The response must be made up of the lines in the entries below that contain "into".

::: Data excerpts :::

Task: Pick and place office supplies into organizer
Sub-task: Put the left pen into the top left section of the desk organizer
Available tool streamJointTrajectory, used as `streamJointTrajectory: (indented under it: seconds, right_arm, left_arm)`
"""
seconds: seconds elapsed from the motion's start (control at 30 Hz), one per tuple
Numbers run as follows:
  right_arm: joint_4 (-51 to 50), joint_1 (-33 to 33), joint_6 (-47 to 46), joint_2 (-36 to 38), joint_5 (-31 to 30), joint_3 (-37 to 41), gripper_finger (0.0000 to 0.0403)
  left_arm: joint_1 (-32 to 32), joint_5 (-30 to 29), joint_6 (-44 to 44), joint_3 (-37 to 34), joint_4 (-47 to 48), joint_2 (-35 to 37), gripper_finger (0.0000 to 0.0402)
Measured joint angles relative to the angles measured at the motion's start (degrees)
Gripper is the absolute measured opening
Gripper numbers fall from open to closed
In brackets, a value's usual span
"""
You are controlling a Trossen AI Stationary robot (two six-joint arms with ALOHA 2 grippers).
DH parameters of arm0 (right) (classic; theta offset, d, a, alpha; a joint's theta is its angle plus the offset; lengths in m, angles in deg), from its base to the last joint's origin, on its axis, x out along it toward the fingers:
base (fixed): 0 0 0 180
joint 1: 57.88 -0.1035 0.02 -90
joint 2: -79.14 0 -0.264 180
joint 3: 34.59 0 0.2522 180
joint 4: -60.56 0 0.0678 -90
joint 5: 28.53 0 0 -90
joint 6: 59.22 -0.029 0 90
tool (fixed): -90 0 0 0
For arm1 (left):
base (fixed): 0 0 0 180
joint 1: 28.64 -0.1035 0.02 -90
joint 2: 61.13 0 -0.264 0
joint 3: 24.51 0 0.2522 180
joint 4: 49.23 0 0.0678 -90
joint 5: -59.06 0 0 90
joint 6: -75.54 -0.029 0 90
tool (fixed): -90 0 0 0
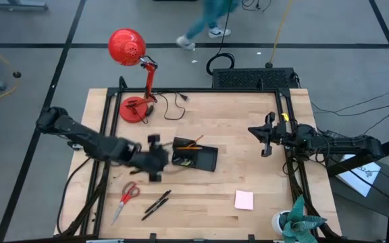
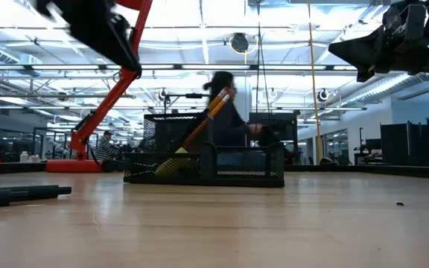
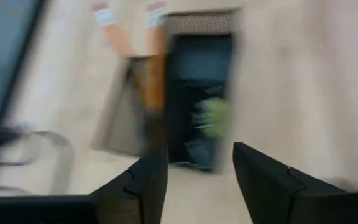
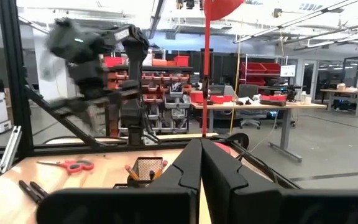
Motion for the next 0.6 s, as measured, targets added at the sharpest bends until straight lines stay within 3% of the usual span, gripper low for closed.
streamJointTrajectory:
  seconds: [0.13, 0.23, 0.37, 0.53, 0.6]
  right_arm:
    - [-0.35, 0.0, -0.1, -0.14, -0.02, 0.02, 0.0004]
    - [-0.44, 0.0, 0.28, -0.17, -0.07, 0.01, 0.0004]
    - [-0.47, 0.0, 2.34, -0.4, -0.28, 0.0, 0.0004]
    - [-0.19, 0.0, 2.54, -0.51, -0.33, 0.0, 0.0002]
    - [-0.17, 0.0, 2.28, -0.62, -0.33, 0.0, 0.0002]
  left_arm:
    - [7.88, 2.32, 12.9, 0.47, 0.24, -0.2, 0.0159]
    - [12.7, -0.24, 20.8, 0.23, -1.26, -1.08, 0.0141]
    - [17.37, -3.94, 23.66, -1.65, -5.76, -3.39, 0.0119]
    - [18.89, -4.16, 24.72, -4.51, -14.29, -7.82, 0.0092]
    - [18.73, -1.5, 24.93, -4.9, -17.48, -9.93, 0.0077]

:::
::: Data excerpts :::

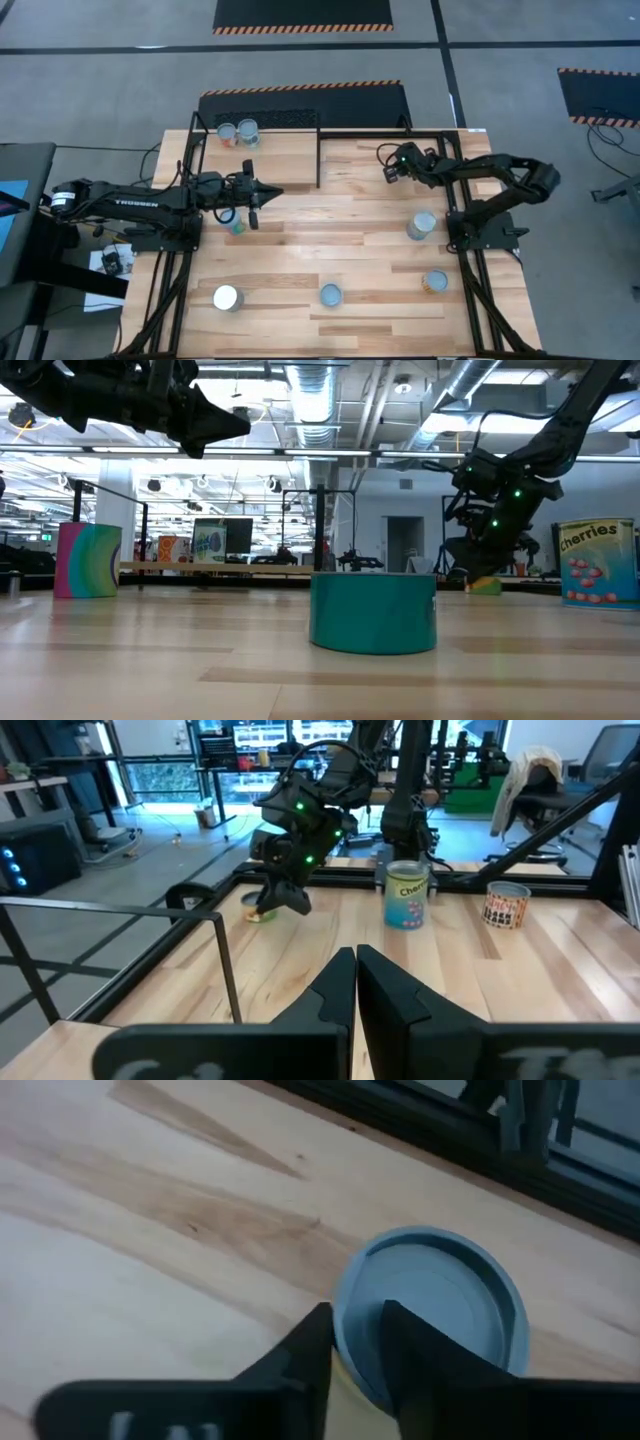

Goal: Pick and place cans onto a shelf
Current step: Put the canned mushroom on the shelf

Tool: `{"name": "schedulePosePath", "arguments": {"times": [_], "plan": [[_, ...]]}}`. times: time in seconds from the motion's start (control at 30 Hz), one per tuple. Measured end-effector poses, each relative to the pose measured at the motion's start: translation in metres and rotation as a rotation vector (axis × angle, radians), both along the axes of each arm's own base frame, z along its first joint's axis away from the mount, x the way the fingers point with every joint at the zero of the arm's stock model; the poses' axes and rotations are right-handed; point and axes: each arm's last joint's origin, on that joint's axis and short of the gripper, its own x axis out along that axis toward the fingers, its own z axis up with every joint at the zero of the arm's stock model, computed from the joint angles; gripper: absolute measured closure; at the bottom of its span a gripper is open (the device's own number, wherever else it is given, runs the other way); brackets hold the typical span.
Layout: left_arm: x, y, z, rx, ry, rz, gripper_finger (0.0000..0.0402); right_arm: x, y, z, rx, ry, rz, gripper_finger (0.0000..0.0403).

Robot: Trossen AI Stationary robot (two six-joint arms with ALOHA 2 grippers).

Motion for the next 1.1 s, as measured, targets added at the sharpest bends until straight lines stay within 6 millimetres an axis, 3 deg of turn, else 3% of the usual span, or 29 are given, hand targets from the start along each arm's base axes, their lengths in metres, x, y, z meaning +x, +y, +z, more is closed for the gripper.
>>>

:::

Response box:
Task: Pick and place office supplies into organizer
Sub-task: Put the left pen into the top left section of the desk organizer

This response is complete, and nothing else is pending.